Inshore Fishing Report Nov 30, 2004

By | November 30, 2004

Fishing has been good despite windy conditions. When there has been little drift due to small tides or a competing wind against the tide those days are usually better redfish days. Good drifts, those not too fast, not too slow are often good for seatrout. Stripers prefer strong moving water and generally bite best at the last of the incoming or first of out going. Bait (shrimp) is still in good supple but George Rentiers of Joey’s Bait Shop said shrimp are becoming more difficult to fine. Usually most bait shop will try to remain open until New Year’s. Don Adams said he’ll stay open as long as he can find bait. For those depending on live shrimp, be prepared shrimp can be plentiful one day and gone the next. Bait shops south of Savannah often will be able to find bait longer into the winter than local bait shops. The closest bait shop that is likely to have bait into the winter is Harrison (good luck on getting them to answer a phone). Now is the time to dig out that mud minnow trap or look for finger mullet in the heads of creeks. For those wanting to get away from baits you’ll be surprised at what you can catch. Jerk worms, grubs, paddle tails will catch plenty of fish!

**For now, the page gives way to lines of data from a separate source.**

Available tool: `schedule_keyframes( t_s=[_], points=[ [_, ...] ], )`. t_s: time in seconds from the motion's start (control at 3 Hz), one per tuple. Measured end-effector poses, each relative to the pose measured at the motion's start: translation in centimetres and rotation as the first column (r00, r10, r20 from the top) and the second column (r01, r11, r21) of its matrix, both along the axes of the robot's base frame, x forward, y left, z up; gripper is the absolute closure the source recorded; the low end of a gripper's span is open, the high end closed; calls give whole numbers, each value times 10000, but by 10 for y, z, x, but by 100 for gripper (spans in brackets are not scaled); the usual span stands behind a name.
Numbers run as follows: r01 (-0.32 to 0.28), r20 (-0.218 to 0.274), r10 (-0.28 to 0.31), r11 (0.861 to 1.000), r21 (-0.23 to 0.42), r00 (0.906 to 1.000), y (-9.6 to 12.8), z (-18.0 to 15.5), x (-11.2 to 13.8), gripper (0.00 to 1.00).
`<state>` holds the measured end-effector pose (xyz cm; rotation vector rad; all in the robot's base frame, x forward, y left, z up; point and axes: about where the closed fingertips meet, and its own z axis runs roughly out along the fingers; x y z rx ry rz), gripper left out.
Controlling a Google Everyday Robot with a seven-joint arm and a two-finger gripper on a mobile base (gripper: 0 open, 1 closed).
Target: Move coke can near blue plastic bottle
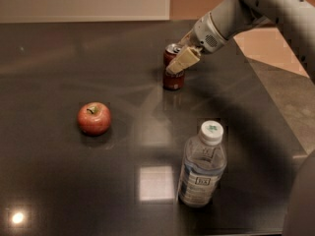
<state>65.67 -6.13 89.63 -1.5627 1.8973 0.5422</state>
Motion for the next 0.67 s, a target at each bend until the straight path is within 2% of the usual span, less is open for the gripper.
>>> schedule_keyframes(
  t_s=[0.33,0.67],
  points=[
    [-602,-202,610,9976,351,9979,-7,8,-18,87],
    [-1602,-348,1627,9850,634,9861,-20,19,-51,100]
  ],
)
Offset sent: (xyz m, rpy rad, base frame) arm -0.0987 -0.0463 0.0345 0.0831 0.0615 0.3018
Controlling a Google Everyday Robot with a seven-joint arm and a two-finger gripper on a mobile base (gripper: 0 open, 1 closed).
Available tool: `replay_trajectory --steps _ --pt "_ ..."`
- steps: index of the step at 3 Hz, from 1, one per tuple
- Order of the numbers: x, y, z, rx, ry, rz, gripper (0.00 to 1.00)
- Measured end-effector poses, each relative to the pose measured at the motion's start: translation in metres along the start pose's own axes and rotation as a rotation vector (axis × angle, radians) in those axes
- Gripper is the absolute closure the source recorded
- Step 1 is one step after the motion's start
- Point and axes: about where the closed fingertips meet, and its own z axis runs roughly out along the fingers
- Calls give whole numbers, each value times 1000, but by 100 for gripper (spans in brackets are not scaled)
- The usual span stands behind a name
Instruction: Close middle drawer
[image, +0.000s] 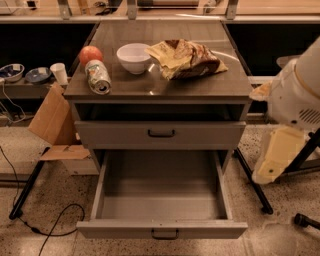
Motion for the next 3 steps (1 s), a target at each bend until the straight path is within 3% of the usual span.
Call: replay_trajectory --steps 3 --pt "15 109 180 -216 -192 178 0"
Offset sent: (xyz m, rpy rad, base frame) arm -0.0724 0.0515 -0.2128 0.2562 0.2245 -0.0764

Redfish action during the past week has been exceptional! The trick has been to get out of the wind and fish structure. Redfish will hold on almost any structure. These fish are schooling and putting on their winter feed bags so when you find they can be easy to catch. I always suggest keep a few if you wish and release the rest. Despite the seeming abundance going light on the resource is only smart.

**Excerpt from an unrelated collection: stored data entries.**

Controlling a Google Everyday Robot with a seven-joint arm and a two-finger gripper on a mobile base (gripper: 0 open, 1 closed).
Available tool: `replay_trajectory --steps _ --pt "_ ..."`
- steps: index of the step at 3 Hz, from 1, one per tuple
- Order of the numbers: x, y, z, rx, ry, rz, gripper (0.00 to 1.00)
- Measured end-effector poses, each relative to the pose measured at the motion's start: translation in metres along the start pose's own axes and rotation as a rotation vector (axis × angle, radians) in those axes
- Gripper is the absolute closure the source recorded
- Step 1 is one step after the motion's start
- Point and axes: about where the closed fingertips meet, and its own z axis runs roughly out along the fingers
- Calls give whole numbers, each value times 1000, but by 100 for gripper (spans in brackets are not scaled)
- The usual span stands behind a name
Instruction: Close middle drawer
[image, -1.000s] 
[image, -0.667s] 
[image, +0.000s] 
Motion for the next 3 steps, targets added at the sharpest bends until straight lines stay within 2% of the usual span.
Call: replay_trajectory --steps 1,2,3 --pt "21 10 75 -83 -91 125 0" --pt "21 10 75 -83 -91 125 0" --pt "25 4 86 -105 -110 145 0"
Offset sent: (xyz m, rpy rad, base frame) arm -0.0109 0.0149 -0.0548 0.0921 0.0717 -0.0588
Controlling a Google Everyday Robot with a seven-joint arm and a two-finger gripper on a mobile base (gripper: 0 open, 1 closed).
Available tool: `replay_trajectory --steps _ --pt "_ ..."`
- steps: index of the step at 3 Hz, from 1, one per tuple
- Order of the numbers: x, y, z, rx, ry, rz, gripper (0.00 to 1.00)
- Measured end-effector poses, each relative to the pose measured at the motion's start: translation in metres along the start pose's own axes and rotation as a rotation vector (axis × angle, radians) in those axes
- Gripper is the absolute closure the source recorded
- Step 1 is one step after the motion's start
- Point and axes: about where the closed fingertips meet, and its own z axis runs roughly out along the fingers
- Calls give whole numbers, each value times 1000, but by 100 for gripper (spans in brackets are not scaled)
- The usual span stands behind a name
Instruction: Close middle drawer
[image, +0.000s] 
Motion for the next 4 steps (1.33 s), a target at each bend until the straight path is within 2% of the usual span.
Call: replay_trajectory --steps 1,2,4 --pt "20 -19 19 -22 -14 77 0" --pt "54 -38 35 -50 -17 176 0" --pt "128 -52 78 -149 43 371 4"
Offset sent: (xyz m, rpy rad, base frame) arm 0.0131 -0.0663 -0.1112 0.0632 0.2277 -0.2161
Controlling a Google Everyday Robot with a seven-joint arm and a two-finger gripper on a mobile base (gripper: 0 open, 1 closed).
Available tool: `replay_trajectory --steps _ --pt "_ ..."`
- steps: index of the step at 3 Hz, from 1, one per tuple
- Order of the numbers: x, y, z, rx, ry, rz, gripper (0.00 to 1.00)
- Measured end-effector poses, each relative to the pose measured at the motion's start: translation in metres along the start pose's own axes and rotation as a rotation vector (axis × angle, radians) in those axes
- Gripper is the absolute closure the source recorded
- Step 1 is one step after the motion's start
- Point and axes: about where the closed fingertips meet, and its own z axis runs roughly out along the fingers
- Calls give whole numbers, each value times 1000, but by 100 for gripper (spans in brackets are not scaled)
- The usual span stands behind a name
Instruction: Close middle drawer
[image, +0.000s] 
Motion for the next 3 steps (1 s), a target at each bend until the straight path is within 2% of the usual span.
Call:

We’ve had some great seatrout action this month and we’ll likely see more good action through December. November is usually our peak month for seatrout but given the mild conditions we’ve seen we’re likely to see some great trout fishing in the coming weeks.

Stripers have been biting but for the most part these fish have been the smaller fish. As days shorten and temperatures drop big fish will move into local water availing themselves to flies, jig and bait. Days with slow drifts are usually poor stripers days. Stripers like active water, shadows and structure. The colder the water, the bigger the fish!

Tides for the coming are gentle decreasing tides. Expect the trout bite to be more scattered. Redfish action should be excellent. Striper action only fair due to small tides. Overall fishing will likely be very good.

Tip of the Week
Gentle tides approach the drop you’re fishing as quietly as possible. Ease your anchor over, be quiet and you’ll likely catch more fish.